* WORK REQUIRED
Determine how many lines of the listing contain the word "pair". The reply is that number alone.
▬▬▬
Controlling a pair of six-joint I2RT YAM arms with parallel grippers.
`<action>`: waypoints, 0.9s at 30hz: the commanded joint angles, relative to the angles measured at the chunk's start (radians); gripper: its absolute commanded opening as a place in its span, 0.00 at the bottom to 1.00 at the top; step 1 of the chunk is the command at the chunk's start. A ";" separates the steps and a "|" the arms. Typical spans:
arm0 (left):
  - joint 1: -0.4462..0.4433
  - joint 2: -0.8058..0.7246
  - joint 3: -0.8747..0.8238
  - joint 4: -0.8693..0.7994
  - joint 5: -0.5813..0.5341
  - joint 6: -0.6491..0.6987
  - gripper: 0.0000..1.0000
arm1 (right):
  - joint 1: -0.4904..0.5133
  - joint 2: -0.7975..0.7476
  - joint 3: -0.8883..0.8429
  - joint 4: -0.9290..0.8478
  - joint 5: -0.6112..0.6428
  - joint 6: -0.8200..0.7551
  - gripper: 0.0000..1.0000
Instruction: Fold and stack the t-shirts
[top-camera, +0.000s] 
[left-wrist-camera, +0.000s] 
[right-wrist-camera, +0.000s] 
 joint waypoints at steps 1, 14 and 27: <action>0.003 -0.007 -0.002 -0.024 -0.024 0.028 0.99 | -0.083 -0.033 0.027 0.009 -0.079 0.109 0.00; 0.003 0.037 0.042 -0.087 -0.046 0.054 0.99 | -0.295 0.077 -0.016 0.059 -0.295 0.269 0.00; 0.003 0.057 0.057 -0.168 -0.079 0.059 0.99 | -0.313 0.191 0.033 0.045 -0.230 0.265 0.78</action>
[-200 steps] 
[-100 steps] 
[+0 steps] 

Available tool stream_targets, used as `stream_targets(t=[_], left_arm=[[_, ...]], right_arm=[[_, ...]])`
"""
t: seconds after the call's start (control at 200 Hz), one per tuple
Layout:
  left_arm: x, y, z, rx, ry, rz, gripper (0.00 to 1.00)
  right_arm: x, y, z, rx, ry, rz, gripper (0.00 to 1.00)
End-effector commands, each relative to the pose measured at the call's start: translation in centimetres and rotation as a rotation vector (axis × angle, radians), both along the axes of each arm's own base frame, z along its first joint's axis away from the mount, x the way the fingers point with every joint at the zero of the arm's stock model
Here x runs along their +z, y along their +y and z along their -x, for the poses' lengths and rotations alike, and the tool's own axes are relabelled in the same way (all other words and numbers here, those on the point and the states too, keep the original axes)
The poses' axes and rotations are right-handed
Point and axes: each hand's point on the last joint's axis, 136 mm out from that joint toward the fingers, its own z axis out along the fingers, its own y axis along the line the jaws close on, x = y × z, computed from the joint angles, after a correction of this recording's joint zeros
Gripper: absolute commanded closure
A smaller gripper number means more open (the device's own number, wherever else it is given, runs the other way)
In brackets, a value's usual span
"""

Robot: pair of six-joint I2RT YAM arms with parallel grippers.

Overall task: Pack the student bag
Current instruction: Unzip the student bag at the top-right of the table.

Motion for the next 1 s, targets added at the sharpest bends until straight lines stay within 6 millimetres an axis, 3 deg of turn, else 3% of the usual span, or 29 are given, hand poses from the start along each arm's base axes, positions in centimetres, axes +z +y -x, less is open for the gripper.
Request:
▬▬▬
* ANSWER SECTION
2